Application of the rate of nucleic acid synthesis to the study of microbial growth and production in seawater

Abstract

The rate of nucleic acid synthesis was used as a measure of growth and production in planktonic marine microbial assembleages. Synthesis rates were measured by a new procedure which utilizes tritiated adenine as a precursor to both ribonucleic and deoxyribonucleic acid. This methodology provides a measure of the growth and production of the entire microbial community, including both the autotrophic and heterotrophic components, and represents an important advance in the study of aquatic microbiology. The 3H-adenine technique was extensively evaluated in the laboratory. Mathematical modeling was used to examine the relationship between the direct precursor to adenine incorporation and the nucleic acid endproduct. The technique was also calibrated with a variety of representative marine microbes grown under controlled conditions. These studies demonstrated that accurate rates of nucleic acid synthesis can be derived provided a few simple precautions are observed. The procedure was applied to the study of microbial growth and production in both the euphotic and the mesopelagic zones of the oligotrophic oceans around Hawaii. In the euphotic zone, microbial growth rates ranged from 0.5 to 0.8 day^-1, and microbial production integrated over the 0 to 150 m depth interval was 400 mg C m^-2 day^-1. Microbial growth rates in the mesopelagic depth interval were greater than in the overlying waters, and production integrated over the 150 to 900 m depth interval was approximately twice as great as in the euphotic zone. It is hypothesized that organic matter is rapidly and efficiently recycled in the mesopelagic, or that an additional source of energy, beyond that derived from autotrophic production in the euphotic zone, exists in this environment.

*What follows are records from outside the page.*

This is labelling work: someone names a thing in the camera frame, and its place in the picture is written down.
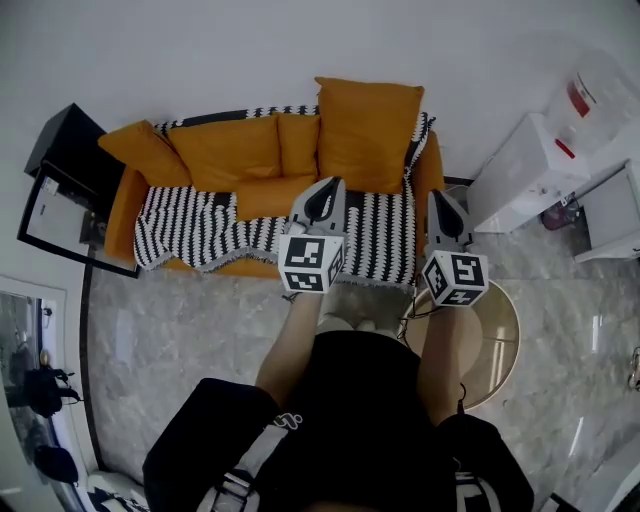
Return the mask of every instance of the white wall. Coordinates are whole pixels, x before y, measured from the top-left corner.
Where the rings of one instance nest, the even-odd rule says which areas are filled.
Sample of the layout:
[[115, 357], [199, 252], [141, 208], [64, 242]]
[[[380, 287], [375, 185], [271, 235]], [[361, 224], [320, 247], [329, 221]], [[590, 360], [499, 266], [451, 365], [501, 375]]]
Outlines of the white wall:
[[20, 164], [43, 121], [72, 101], [112, 129], [313, 100], [313, 76], [331, 75], [424, 85], [445, 173], [471, 177], [526, 111], [546, 106], [585, 45], [640, 75], [635, 0], [26, 1], [4, 10], [0, 69]]
[[[0, 139], [7, 136], [9, 134], [3, 126], [0, 128]], [[41, 298], [54, 295], [54, 300], [61, 304], [59, 311], [63, 312], [64, 323], [62, 335], [59, 336], [60, 342], [52, 357], [57, 367], [76, 372], [72, 384], [75, 389], [81, 389], [78, 335], [84, 267], [16, 240], [22, 209], [33, 180], [16, 171], [17, 167], [11, 168], [11, 165], [17, 166], [18, 162], [11, 158], [12, 152], [7, 151], [4, 146], [1, 154], [6, 158], [0, 164], [0, 290]], [[4, 279], [7, 276], [21, 282], [9, 287]], [[27, 283], [44, 285], [47, 290], [34, 292], [34, 287]], [[84, 470], [95, 470], [97, 464], [83, 404], [63, 408], [54, 416], [54, 422], [64, 422], [66, 435], [59, 432], [61, 445], [72, 453], [81, 480], [86, 482]], [[0, 397], [0, 466], [5, 469], [0, 471], [0, 488], [22, 488], [19, 494], [5, 498], [13, 510], [61, 510], [54, 504], [57, 501], [50, 488], [39, 482], [35, 468], [27, 466], [3, 397]]]

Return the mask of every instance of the black and white striped blanket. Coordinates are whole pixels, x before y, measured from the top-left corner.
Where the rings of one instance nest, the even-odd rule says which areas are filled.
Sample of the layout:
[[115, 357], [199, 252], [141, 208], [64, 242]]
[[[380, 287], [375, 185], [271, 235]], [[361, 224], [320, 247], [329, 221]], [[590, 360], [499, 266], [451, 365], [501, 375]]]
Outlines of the black and white striped blanket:
[[[247, 117], [276, 111], [313, 114], [313, 107], [238, 111]], [[157, 125], [191, 126], [238, 117], [221, 113]], [[415, 206], [411, 169], [426, 144], [433, 119], [422, 112], [407, 153], [402, 194], [347, 191], [345, 208], [348, 248], [338, 282], [409, 288], [415, 274]], [[236, 195], [198, 192], [194, 187], [151, 187], [135, 227], [135, 256], [150, 270], [172, 258], [203, 272], [215, 271], [239, 258], [277, 263], [279, 237], [286, 217], [236, 221]]]

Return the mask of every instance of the marble floor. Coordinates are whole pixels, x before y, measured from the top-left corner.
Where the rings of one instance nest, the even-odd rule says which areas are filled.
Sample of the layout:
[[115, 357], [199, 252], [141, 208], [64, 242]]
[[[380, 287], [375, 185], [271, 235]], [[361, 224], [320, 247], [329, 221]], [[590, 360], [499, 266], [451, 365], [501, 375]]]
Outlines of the marble floor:
[[[550, 232], [534, 219], [508, 236], [478, 237], [474, 248], [511, 296], [522, 339], [512, 377], [472, 414], [501, 431], [537, 508], [552, 491], [579, 504], [599, 465], [640, 433], [640, 394], [626, 389], [640, 345], [640, 265], [574, 263], [586, 245], [582, 223]], [[141, 481], [148, 449], [201, 378], [254, 380], [287, 313], [282, 293], [277, 281], [94, 271], [89, 378], [110, 469]], [[339, 286], [326, 303], [389, 328], [406, 297]]]

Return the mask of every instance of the cable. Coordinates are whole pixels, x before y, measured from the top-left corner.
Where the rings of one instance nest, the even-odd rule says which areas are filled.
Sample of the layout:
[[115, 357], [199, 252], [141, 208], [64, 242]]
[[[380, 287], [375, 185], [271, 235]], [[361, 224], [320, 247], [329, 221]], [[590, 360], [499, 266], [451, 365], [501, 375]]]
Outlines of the cable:
[[464, 391], [464, 394], [462, 395], [462, 398], [458, 400], [458, 414], [464, 414], [464, 399], [467, 398], [467, 388], [462, 382], [460, 383], [460, 385], [462, 386], [462, 391]]
[[42, 308], [42, 315], [47, 319], [47, 322], [42, 326], [44, 329], [49, 327], [49, 323], [51, 323], [51, 316], [53, 315], [53, 310], [51, 308]]
[[457, 185], [454, 185], [453, 187], [445, 188], [445, 191], [444, 191], [444, 192], [445, 192], [445, 194], [448, 194], [448, 193], [449, 193], [449, 192], [451, 192], [452, 190], [455, 190], [455, 189], [457, 189], [457, 188], [461, 188], [461, 187], [469, 188], [469, 185], [463, 185], [462, 183], [458, 183]]
[[427, 316], [429, 316], [432, 313], [435, 313], [436, 311], [438, 311], [439, 309], [442, 309], [442, 306], [436, 306], [435, 308], [426, 311], [425, 313], [420, 313], [418, 315], [416, 315], [416, 295], [417, 295], [417, 288], [414, 287], [413, 288], [413, 298], [411, 299], [411, 311], [409, 312], [409, 314], [407, 316], [402, 316], [399, 318], [400, 321], [400, 325], [402, 326], [400, 329], [400, 332], [398, 333], [398, 335], [396, 336], [396, 339], [402, 341], [402, 343], [404, 343], [404, 345], [411, 351], [413, 351], [413, 349], [411, 348], [411, 346], [409, 345], [409, 342], [407, 341], [407, 328], [409, 327], [409, 320], [417, 320], [419, 318], [425, 318]]
[[302, 292], [294, 292], [291, 295], [282, 295], [282, 298], [286, 300], [289, 304], [293, 304], [296, 301], [296, 297], [300, 295]]

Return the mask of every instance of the buckle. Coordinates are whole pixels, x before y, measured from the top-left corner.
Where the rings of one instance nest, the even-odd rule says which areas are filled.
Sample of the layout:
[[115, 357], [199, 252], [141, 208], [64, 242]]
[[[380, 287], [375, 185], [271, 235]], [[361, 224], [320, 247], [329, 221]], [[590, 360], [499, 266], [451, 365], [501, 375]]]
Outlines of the buckle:
[[224, 481], [213, 502], [212, 512], [242, 512], [251, 494], [251, 484], [232, 473], [225, 473]]

Direct comparisons were also made of microbial production, extrapolated from DNA synthesis measurements, and 14CO2 primary production on a transect of the equatorial Pacific. In contrast to other direct comparisons of these parameters, microbial production greatly exceeded primary production. It is hypothesized that the 14CO2 primary production technique may have underestimated autotrophic carbon production on this transect. Finally, diel nucleic acid synthesis rates were examined. It is concluded that, whereas some diel variation may exist, nucleic acid synthesis rates remain relatively constant in nature over 24 h periods.